Thomas's short stories remain secondary to his poetry in critical acclaim. Derek Stanford judged Thomas's prose works valuable not on their own merits but because of the “clues they offer to Thomas's literary temperament, and the confirmation of his mode of thought in verse.” Critics such as Jacob Korg have noted the progression of Thomas's style from the early stories to those published in Portrait of the Artist and later. Several critics, among them Stanford, John Ackerman, and Linden Peach, have focused on Thomas's use of imagery in his poetry and prose.

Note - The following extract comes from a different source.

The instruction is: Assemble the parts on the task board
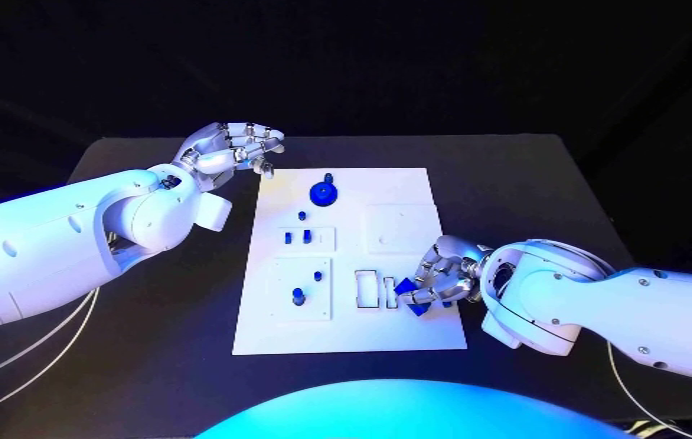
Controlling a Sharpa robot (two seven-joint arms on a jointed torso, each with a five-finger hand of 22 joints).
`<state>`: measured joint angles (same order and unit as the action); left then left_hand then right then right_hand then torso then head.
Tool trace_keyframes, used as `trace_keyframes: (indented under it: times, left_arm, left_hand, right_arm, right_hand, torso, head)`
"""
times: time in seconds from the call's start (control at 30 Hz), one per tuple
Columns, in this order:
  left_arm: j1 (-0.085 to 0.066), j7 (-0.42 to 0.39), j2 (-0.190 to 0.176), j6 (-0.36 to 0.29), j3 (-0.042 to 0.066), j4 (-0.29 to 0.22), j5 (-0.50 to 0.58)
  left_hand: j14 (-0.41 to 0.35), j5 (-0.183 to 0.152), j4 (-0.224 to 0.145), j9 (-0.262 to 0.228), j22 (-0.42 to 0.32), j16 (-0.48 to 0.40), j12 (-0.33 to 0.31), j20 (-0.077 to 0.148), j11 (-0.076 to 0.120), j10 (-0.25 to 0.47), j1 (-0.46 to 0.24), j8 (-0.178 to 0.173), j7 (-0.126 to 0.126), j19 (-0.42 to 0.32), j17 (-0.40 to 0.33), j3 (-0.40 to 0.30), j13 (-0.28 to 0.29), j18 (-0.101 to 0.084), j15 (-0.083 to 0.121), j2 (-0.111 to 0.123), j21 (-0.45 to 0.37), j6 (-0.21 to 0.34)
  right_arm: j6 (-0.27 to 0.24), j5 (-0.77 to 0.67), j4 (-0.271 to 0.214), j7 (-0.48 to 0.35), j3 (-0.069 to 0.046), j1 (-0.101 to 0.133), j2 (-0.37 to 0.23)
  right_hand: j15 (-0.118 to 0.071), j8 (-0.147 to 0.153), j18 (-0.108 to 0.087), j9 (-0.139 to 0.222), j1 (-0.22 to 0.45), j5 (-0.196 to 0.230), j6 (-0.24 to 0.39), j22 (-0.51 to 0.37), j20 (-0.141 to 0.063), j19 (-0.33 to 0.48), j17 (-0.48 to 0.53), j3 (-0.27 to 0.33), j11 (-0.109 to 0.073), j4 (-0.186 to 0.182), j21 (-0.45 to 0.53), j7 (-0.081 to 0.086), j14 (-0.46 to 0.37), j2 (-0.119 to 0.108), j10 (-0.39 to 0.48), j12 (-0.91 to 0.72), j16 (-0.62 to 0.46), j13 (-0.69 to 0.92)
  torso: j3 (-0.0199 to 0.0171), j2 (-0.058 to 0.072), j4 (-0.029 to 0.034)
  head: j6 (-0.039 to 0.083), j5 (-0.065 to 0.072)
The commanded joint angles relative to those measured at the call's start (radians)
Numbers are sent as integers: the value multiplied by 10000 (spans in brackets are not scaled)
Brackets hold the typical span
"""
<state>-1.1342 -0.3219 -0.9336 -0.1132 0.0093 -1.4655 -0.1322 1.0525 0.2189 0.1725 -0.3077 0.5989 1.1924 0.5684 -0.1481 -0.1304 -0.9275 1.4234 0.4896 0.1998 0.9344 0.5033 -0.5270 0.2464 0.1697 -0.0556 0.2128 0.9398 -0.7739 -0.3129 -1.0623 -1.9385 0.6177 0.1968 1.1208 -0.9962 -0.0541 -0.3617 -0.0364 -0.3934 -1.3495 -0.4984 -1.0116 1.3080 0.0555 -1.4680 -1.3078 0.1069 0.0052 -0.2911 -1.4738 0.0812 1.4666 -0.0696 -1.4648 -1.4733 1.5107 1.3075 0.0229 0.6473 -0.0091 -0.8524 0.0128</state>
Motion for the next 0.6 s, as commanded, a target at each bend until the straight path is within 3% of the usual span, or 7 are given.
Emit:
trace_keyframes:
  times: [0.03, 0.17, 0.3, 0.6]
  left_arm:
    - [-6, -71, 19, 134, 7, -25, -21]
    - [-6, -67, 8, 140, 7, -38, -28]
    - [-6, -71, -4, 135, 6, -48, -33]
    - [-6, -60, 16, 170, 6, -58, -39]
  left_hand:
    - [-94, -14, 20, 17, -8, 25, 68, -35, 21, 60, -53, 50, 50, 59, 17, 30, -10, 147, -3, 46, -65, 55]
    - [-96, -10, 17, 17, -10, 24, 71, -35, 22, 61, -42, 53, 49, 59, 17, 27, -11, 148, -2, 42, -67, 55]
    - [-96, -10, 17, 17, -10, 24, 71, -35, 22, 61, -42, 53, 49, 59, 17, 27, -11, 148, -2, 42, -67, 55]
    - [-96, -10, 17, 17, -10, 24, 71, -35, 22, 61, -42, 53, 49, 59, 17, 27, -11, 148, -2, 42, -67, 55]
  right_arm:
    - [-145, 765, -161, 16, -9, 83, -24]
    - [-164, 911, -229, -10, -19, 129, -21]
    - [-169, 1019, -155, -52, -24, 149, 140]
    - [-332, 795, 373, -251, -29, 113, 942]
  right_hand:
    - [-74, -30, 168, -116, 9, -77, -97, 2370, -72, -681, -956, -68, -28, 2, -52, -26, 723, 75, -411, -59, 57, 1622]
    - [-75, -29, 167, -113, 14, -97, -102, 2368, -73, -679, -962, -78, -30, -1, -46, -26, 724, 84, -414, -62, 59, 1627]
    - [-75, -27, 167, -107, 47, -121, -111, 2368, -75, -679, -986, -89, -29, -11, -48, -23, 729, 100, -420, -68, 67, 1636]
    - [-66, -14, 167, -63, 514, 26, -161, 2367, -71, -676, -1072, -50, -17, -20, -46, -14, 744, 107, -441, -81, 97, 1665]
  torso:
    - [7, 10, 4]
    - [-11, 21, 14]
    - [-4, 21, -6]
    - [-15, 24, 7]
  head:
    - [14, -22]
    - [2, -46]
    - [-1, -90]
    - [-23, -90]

According to Ackerman, in the stories written between 1934 and 1939, Thomas employed themes and techniques common to his early poetry: nostalgic childhood images and fantasies combined with biblical thought and imagery to make “a poet's prose—eloquent, sensuous, strongly rhythmic, and rich in metaphor.” Both Rys Davies and Peter Levi, writing at opposite ends of a forty-year span, determined that Thomas never arrived at a mature prose style.